→ **Problem statement**
The lines to be copied run from the one containing "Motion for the" to the end of the material below; reproduce them exactly, including both ends, and nothing more.
---------- Given data ----------
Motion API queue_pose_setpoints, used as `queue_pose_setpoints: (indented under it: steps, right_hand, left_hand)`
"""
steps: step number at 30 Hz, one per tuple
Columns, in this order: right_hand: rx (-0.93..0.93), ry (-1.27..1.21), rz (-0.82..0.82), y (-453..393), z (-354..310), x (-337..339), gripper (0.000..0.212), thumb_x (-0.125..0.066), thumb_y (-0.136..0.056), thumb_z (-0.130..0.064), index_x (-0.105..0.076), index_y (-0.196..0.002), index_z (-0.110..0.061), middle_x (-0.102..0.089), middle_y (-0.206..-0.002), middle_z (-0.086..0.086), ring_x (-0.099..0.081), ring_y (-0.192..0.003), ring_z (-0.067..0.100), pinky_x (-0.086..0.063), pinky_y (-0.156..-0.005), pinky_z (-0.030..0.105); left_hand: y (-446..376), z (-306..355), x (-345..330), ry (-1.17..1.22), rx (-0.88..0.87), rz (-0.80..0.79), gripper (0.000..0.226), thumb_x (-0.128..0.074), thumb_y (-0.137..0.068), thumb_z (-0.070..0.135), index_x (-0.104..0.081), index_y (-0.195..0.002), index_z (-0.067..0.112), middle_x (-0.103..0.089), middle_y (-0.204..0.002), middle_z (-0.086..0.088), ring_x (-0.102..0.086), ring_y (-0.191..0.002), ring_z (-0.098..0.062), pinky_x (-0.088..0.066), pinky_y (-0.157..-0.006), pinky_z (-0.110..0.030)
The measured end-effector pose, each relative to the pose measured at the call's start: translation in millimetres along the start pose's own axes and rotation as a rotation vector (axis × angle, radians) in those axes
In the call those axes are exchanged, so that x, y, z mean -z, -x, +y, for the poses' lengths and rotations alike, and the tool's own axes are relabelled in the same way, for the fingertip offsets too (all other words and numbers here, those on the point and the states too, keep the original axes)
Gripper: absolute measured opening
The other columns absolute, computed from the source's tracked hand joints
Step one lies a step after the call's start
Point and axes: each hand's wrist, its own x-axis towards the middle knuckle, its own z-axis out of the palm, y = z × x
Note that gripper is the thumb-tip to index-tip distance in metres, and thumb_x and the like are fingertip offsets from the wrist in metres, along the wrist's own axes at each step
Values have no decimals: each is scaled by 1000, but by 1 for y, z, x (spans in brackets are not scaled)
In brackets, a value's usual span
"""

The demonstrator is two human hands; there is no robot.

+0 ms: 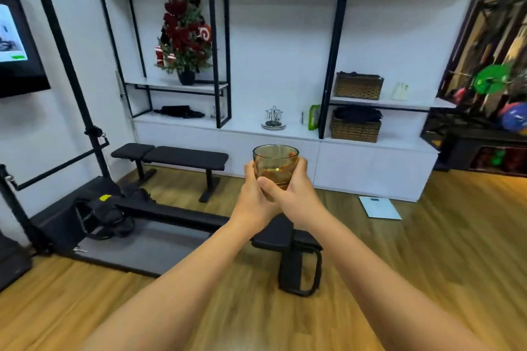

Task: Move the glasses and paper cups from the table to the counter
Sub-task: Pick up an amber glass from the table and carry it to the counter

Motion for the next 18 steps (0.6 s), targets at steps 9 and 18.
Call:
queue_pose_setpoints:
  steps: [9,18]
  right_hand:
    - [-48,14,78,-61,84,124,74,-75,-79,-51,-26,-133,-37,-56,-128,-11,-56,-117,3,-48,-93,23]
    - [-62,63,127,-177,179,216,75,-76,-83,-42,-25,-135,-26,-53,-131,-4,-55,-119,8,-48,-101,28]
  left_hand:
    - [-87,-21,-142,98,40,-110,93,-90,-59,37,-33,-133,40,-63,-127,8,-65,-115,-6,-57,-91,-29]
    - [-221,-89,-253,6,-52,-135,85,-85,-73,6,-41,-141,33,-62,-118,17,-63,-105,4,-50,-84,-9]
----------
→ **Written answer**
Motion for the next 18 steps (0.6 s), targets at steps 9 and 18.
Call:
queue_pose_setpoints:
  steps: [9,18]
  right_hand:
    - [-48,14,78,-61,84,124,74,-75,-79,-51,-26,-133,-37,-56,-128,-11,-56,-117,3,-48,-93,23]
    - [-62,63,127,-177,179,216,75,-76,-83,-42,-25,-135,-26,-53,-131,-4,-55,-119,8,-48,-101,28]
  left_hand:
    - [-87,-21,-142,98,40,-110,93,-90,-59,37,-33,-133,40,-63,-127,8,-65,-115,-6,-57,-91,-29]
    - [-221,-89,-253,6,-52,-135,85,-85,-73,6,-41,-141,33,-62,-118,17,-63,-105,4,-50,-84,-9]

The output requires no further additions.